WHAT TO PRODUCE:
What is needed is an exact reproduction of the lines in the records below, starting at the line with "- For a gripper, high" and ending at the line with "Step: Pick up", both included, and nothing else; pictures stay out.
= Beginning of Section =
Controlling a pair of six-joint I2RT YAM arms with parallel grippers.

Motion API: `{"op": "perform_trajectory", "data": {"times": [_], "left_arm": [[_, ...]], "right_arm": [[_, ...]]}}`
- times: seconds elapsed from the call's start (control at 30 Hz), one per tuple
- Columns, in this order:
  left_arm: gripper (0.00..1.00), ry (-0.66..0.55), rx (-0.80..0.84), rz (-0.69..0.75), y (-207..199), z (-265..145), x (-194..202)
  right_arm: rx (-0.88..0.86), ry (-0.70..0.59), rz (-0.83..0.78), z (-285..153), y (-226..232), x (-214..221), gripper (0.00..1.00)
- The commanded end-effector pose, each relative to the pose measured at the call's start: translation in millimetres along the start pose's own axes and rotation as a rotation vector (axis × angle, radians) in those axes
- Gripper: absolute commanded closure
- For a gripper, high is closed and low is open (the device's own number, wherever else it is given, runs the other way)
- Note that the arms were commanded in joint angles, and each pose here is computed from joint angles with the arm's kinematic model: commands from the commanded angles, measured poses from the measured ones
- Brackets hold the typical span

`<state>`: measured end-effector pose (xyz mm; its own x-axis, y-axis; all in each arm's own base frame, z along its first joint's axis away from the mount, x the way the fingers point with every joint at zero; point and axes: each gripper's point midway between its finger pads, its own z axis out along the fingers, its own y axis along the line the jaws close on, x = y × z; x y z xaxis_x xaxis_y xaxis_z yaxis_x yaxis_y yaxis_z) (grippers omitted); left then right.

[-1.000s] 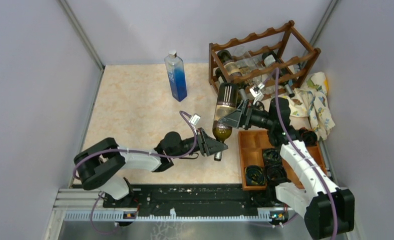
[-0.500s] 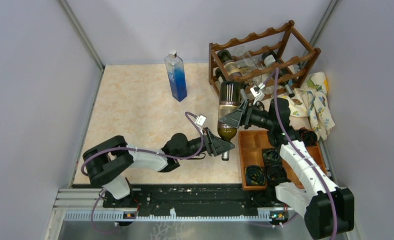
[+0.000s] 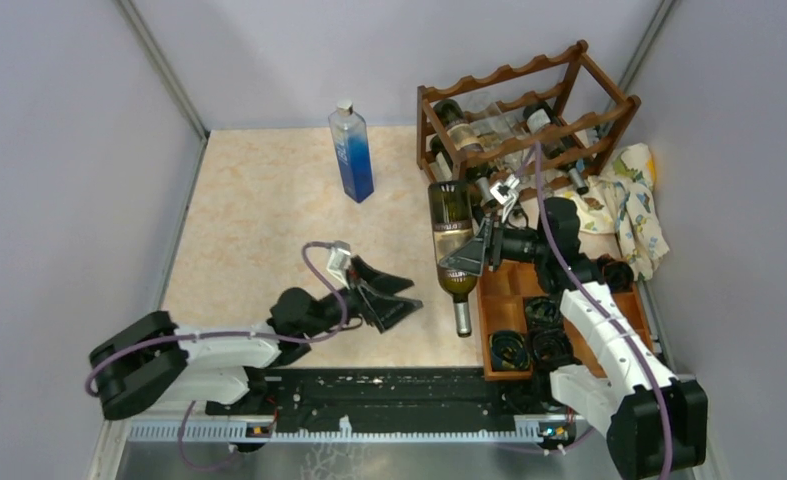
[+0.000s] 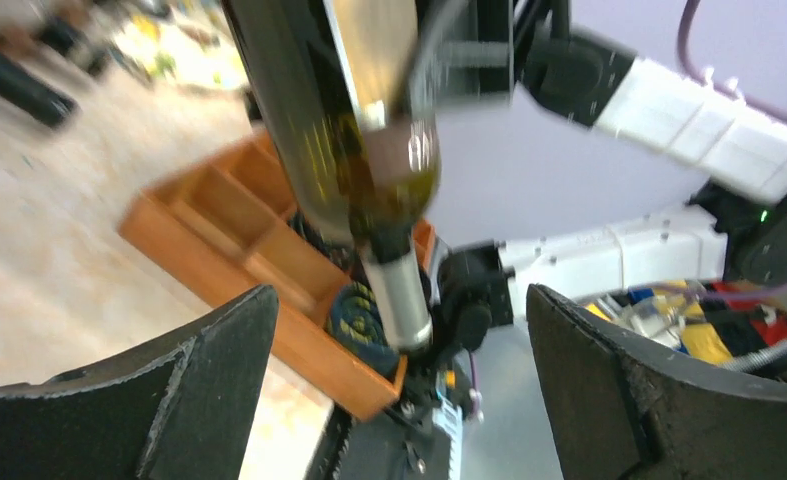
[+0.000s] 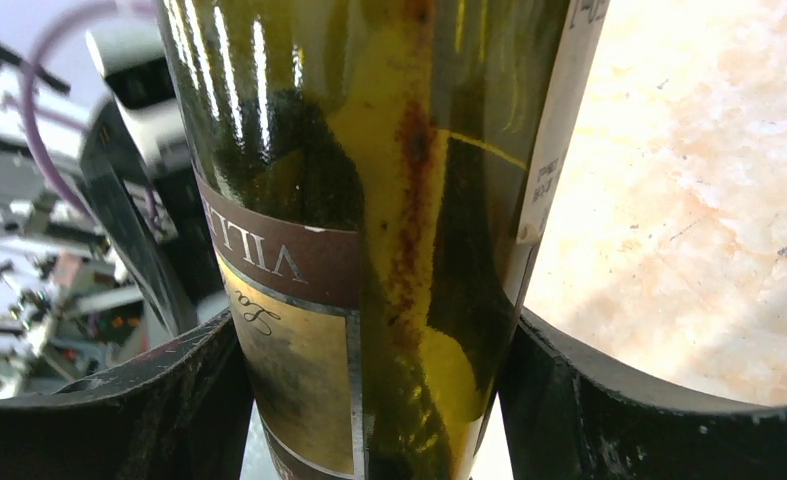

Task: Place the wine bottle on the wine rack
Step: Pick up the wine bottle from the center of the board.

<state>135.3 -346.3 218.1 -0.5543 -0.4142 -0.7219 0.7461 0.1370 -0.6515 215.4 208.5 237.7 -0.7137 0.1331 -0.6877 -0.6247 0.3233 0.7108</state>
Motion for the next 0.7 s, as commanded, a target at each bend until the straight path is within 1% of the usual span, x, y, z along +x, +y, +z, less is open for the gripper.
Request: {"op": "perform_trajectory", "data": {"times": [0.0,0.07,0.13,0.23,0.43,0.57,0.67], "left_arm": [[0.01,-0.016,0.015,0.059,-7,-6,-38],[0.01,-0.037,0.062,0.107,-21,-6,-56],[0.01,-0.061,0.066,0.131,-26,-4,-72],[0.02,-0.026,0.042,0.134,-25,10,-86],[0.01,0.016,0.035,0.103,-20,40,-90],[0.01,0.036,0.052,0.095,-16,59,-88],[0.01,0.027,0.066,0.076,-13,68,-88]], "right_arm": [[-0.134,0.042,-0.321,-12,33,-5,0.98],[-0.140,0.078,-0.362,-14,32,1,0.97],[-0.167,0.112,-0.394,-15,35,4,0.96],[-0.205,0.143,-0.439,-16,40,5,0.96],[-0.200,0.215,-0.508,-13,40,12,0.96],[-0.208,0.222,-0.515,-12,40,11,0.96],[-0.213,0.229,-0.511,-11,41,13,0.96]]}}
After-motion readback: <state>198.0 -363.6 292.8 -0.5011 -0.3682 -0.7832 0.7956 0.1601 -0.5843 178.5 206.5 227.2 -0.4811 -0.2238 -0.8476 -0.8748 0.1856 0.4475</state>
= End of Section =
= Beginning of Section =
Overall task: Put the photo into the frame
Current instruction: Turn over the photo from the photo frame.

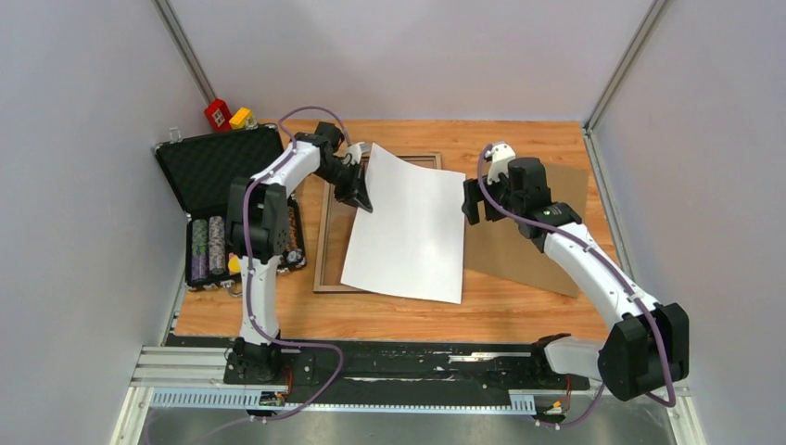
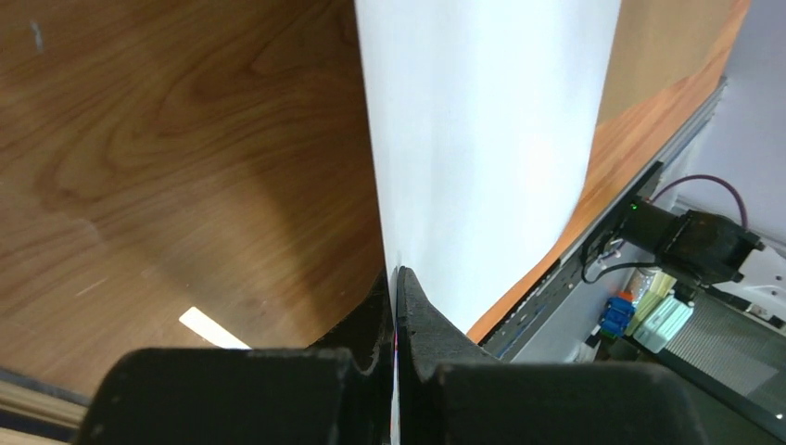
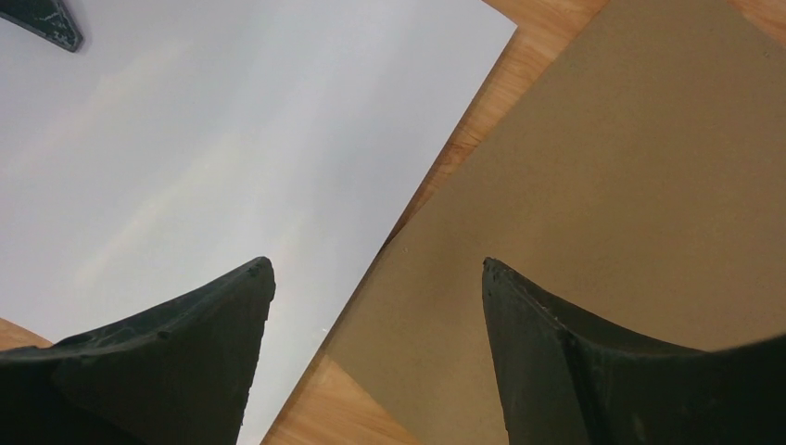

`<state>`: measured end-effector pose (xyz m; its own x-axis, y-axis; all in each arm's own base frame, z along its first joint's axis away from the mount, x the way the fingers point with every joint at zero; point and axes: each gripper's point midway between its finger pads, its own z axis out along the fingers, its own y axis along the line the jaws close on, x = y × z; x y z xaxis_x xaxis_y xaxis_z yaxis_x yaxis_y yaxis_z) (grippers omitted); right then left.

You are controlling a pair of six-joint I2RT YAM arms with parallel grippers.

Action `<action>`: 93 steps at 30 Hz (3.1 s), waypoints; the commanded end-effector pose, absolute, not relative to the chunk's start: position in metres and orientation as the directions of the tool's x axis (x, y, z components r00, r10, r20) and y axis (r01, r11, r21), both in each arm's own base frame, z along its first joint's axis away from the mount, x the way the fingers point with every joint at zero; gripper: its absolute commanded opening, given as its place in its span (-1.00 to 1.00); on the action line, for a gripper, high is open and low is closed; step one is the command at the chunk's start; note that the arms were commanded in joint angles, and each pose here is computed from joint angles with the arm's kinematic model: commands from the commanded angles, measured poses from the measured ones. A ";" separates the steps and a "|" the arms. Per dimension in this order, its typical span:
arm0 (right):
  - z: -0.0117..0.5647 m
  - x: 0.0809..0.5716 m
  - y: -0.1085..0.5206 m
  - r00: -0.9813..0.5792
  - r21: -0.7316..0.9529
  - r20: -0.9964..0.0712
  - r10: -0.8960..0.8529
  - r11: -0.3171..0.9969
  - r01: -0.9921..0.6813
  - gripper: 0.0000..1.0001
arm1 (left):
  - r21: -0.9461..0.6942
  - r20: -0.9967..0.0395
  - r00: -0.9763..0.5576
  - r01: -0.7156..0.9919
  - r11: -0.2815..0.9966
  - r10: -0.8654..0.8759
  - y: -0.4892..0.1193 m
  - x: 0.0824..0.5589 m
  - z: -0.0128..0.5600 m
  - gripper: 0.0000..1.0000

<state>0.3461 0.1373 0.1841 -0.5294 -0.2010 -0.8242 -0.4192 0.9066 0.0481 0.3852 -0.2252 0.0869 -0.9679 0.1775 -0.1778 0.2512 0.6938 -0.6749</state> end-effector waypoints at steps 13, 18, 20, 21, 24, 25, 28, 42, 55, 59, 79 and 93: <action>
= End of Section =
WRITTEN SOLUTION:
- For a gripper, high is closed and low is open (the device's own number, wherever else it is given, runs the other way)
- Note that the arms were commanded in joint angles, and each pose here is computed from joint angles with the arm's kinematic model: commands from the commanded angles, measured poses from the measured ones
- Brackets hold the typical span

`<state>`: measured end-effector pose (xyz mm; its own x-axis, y-axis; all in each arm's own base frame, z along its first joint's axis away from the mount, x the way the fingers point with every joint at zero; point and axes: each gripper's point midway between its finger pads, its own z axis out along the fingers, its own y axis along the line the jaws close on, x = y × z; x y z xaxis_x xaxis_y xaxis_z yaxis_x yaxis_y yaxis_z) (grippers omitted); left then right.

[-1.000s] 
[-0.500s] 
[+0.000s] 
[+0.000s] 
[+0.000s] 

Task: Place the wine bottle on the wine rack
Step: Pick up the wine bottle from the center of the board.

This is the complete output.